DreamComposer: マルチビュー条件による制御可能な3Dオブジェクト生成
DreamComposer: Controllable 3D Object Generation via Multi-View Conditions
December 6, 2023
著者: Yunhan Yang, Yukun Huang, Xiaoyang Wu, Yuan-Chen Guo, Song-Hai Zhang, Hengshuang Zhao, Tong He, Xihui Liu
cs.AI
要旨
事前学習済みの2D大規模生成モデルを活用することで、最近の研究では単一の実世界画像から高品質な新規視点を生成することが可能となっています。しかし、複数視点からの情報が不足しているため、これらの研究では制御可能な新規視点の生成に困難を抱えています。本論文では、DreamComposerを提案します。これは、既存の視点認識拡散モデルを強化する柔軟でスケーラブルなフレームワークであり、複数視点の条件を注入することができます。具体的には、DreamComposerはまず視点認識3Dリフティングモジュールを使用して、複数視点から物体の3D表現を取得します。次に、複数視点特徴融合モジュールを用いて、3D表現から目標視点の潜在特徴をレンダリングします。

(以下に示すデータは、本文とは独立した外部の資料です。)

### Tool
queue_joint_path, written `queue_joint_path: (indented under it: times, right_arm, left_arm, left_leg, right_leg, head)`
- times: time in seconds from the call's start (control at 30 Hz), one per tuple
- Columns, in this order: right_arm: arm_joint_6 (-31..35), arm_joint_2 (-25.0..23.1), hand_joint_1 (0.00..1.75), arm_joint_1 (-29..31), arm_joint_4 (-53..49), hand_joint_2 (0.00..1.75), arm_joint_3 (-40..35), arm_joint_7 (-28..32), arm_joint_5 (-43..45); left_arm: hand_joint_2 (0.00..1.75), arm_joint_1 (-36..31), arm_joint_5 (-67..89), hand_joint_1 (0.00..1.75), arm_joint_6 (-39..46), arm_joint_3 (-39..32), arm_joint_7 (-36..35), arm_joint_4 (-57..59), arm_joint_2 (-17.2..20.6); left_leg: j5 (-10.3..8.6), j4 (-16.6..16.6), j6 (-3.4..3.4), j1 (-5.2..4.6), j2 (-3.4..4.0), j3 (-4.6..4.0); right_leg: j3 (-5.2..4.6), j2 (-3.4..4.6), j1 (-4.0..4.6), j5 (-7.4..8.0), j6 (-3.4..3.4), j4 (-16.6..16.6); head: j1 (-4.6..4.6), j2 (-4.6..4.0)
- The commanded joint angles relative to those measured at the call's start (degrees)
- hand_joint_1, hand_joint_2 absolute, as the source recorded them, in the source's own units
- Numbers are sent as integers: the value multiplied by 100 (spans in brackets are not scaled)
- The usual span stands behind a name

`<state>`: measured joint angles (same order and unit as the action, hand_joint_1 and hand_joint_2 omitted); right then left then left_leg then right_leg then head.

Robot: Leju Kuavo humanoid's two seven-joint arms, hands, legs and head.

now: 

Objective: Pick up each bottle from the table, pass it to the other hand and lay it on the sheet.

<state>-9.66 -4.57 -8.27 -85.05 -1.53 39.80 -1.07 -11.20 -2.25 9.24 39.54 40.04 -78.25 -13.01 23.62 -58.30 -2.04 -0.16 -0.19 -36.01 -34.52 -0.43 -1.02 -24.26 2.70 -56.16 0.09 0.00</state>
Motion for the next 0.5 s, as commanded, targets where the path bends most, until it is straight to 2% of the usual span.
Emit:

最後に、複数視点入力から抽出された目標視点特徴を事前学習済みの拡散モデルに注入します。実験により、DreamComposerがゼロショット新規視点合成のための最先端の拡散モデルと互換性があり、それらをさらに強化して高忠実度の新規視点画像を複数視点条件付きで生成できることが示されました。これにより、制御可能な3Dオブジェクト再構築やその他の様々なアプリケーションに適した状態となります。
English
Utilizing pre-trained 2D large-scale generative models, recent works are
capable of generating high-quality novel views from a single in-the-wild image.
However, due to the lack of information from multiple views, these works
encounter difficulties in generating controllable novel views. In this paper,
we present DreamComposer, a flexible and scalable framework that can enhance
existing view-aware diffusion models by injecting multi-view conditions.
Specifically, DreamComposer first uses a view-aware 3D lifting module to obtain
3D representations of an object from multiple views. Then, it renders the
latent features of the target view from 3D representations with the multi-view
feature fusion module. Finally the target view features extracted from
multi-view inputs are injected into a pre-trained diffusion model. Experiments
show that DreamComposer is compatible with state-of-the-art diffusion models
for zero-shot novel view synthesis, further enhancing them to generate
high-fidelity novel view images with multi-view conditions, ready for
controllable 3D object reconstruction and various other applications.